При прямом методе использовали мазок токсоплазм с меченной нормальной; препарат с токсоплазмами, обработанный меченной положительной сывороткой, истощённой гомологичным антигеном.

Обработку мазков испытуемыми и мечеными сыворотками в прямой и непрямой реакции проводили общепринятыми методами. В работе использовали микроскоп МЛ-2, светофильтры СЗС-7-2, БС-8-2, ФС -1-2, запирающий Т-211. б) РСК ставили согласно наставлению по применению для диагностики токсоплазмоза животных в РСК № 13-7-2/1107 от 04.12.97. в) Постановка ПЦР осуществляется согласно временного наставления по применению тест-системы для диагностики токсоплазмоза животных методом полимеразной цепной реакции (ТОКС) №13-5-02/0941, ТУ № 9388-097-06-49-41-09-03.

Сравнительное изучение реакции флуоресцирующих антител, полимеразной цепной реакции и копрологического исследования. Для этой цели 2 кошки в возрасте 2-х лет (беспородные) были заражены алиментарным путём эндозоитами штамма « RH». У этих животных брали кровь и фекалии для исследования каждые 7 дней в течение 2-х месяцев.

Изучение токсических свойств химкокцида изучали на белых мышах при алиментарном введении препарата в дозе от 1500,4 до 6000 мг/кг (в объёме от 0,2 до 0,7 мл). Основные параметры токсичности вычисляли по методу Кербера (1931). Кумулятивные свойства химкокцида изучали по методу Lim (1961).

Лечебную эффективность химкокцида изучали на 14 котятах (2 группы по 7 животных) в возрасте 1,5-2 месяца, которых заражали подкожно токсоплазмами штамма «RH» в количестве 50-70 тыс. паразитов.

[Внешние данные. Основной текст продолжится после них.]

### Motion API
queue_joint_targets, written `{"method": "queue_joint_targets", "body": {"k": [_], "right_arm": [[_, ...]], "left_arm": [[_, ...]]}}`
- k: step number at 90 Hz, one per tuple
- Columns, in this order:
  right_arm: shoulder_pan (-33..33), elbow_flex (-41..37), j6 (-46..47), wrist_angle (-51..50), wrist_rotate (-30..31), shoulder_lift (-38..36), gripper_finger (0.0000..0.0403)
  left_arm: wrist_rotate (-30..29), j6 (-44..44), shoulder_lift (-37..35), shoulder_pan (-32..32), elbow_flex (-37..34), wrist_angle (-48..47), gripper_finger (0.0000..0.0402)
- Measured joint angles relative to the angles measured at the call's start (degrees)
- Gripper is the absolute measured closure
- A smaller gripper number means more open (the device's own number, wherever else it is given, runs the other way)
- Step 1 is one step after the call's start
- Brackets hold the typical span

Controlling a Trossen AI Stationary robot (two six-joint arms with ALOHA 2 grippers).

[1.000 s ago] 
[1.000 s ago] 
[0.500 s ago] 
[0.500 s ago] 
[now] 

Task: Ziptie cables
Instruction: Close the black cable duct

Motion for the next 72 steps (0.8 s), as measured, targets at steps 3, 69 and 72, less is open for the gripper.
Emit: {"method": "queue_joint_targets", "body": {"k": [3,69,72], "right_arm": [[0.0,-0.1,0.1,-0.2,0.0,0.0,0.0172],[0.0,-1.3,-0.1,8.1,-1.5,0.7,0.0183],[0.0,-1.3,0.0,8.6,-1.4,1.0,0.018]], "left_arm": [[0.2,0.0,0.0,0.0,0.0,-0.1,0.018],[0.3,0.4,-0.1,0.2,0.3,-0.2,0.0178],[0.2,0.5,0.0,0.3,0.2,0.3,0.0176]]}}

Котятам 1 группы химкокцид наносили на корень языка однократно в дозе 18 мг/кг; 2 - таким же образом один раз в день в течение 7 дней. Во второй серии опытов 8 котят (2 группы по 4 животных) в возрасте 1,5-2 месяца заражали алиментарным путём суспензией головного мозга мышей, содержащей цисты токсоплазм (маловирулентный штамм «3»). Химкокцид им наносили на корень языка в дозе 24 мг/кг в 1 группе однократно, в 2 - 1 раз в день в течение 7 дней.

Весь цифровой материал, полученный в работе, обрабатывали статистически по Стьюденту. Оценку среднестатистической ошибки проводили по таблице распределения Стьюдента для малых выборок значимости (ЛакинГ.Ф., 1990).

3.2 Результаты собственных исследований 3.2.1 Клинико-эпизоотологический мониторинг токсоплазмоза кошек

В течение 2000-2004 г. в Москве паразитологическому исследованию было подвергнуто 81 кошка различных пород и возраста. У этих животных брали кровь для серологических исследований (РСК, РФА) и фекалии на наличие ооцист токсоплазм. Результаты исследований представлены в таблице 6.